◆ **TASK TO CARRY OUT**
All the data below goes into the copy word for word, but the pictures don't.
*** RAW DATA Section Begins ***
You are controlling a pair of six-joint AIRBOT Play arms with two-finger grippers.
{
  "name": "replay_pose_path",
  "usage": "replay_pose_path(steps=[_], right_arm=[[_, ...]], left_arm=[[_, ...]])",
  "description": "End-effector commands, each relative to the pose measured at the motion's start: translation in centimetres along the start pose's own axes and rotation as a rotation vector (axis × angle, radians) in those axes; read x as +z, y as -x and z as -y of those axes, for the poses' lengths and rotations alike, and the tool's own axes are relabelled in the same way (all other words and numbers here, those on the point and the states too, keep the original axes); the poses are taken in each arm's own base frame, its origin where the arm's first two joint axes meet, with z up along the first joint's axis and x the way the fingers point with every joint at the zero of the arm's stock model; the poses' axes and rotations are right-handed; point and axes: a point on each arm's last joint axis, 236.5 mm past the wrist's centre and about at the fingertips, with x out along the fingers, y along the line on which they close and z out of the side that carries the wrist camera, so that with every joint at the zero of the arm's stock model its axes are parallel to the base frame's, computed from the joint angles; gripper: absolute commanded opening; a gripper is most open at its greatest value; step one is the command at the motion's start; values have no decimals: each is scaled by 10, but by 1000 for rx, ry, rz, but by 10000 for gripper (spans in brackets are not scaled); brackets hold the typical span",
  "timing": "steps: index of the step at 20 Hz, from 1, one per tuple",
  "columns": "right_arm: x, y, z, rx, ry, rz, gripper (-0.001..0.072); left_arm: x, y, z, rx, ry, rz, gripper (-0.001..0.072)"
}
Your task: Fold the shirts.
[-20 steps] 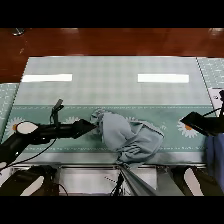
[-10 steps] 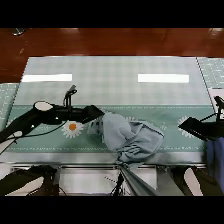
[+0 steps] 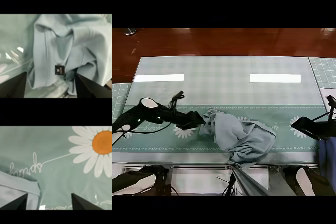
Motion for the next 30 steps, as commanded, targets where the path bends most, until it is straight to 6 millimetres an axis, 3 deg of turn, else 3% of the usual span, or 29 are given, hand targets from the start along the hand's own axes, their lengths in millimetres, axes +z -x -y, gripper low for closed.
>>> replay_pose_path(steps=[1,4,5,6,7,10,16,23,24,25,26,28,30], right_arm=[[0,0,-1,3,-5,1,618],[-4,-1,1,-2,-2,-15,618],[-7,-2,1,-2,3,-28,618],[-15,-6,2,0,8,-56,618],[-27,-11,4,4,9,-95,618],[-72,-34,6,32,-35,-235,619],[-92,-50,-29,127,62,-373,618],[-93,-95,-73,175,105,-386,593],[-90,-101,-82,196,99,-369,389],[-85,-103,-93,225,95,-346,105],[-77,-100,-107,272,120,-316,23],[-48,-75,-137,339,210,-265,23],[10,-25,-171,346,342,-134,22]], left_arm=[[-4,-29,22,-103,-23,-6,701],[7,-46,38,-145,-29,28,698],[9,-49,38,-137,-35,29,609],[12,-50,37,-137,-32,27,287],[15,-51,37,-138,-29,27,23],[20,-49,41,-147,-45,30,28],[20,-49,40,-145,-45,29,28],[7,-48,48,-181,-78,-22,28],[5,-47,51,-193,-101,-26,28],[1,-45,60,-231,-141,-39,28],[-2,-39,71,-287,-160,-48,27],[11,-15,92,-351,-204,-15,26],[49,36,122,-386,-243,118,25]])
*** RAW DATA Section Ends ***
◆ **EXERCISE OUTPUT**
You are controlling a pair of six-joint AIRBOT Play arms with two-finger grippers.
{
  "name": "replay_pose_path",
  "usage": "replay_pose_path(steps=[_], right_arm=[[_, ...]], left_arm=[[_, ...]])",
  "description": "End-effector commands, each relative to the pose measured at the motion's start: translation in centimetres along the start pose's own axes and rotation as a rotation vector (axis × angle, radians) in those axes; read x as +z, y as -x and z as -y of those axes, for the poses' lengths and rotations alike, and the tool's own axes are relabelled in the same way (all other words and numbers here, those on the point and the states too, keep the original axes); the poses are taken in each arm's own base frame, its origin where the arm's first two joint axes meet, with z up along the first joint's axis and x the way the fingers point with every joint at the zero of the arm's stock model; the poses' axes and rotations are right-handed; point and axes: a point on each arm's last joint axis, 236.5 mm past the wrist's centre and about at the fingertips, with x out along the fingers, y along the line on which they close and z out of the side that carries the wrist camera, so that with every joint at the zero of the arm's stock model its axes are parallel to the base frame's, computed from the joint angles; gripper: absolute commanded opening; a gripper is most open at its greatest value; step one is the command at the motion's start; values have no decimals: each is scaled by 10, but by 1000 for rx, ry, rz, but by 10000 for gripper (spans in brackets are not scaled); brackets hold the typical span",
  "timing": "steps: index of the step at 20 Hz, from 1, one per tuple",
  "columns": "right_arm: x, y, z, rx, ry, rz, gripper (-0.001..0.072); left_arm: x, y, z, rx, ry, rz, gripper (-0.001..0.072)"
}
Your task: Fold the shirts.
[-20 steps] 
[-10 steps] 
[+0 steps] 
Motion for the next 30 steps, as commanded, targets where the path bends most, until it is straight to 6 millimetres an axis, 3 deg of turn, else 3% of the usual span, or 29 are given, hand targets from the start along the hand's own axes, their lengths in millimetres, axes +z -x -y, gripper low for closed.
>>> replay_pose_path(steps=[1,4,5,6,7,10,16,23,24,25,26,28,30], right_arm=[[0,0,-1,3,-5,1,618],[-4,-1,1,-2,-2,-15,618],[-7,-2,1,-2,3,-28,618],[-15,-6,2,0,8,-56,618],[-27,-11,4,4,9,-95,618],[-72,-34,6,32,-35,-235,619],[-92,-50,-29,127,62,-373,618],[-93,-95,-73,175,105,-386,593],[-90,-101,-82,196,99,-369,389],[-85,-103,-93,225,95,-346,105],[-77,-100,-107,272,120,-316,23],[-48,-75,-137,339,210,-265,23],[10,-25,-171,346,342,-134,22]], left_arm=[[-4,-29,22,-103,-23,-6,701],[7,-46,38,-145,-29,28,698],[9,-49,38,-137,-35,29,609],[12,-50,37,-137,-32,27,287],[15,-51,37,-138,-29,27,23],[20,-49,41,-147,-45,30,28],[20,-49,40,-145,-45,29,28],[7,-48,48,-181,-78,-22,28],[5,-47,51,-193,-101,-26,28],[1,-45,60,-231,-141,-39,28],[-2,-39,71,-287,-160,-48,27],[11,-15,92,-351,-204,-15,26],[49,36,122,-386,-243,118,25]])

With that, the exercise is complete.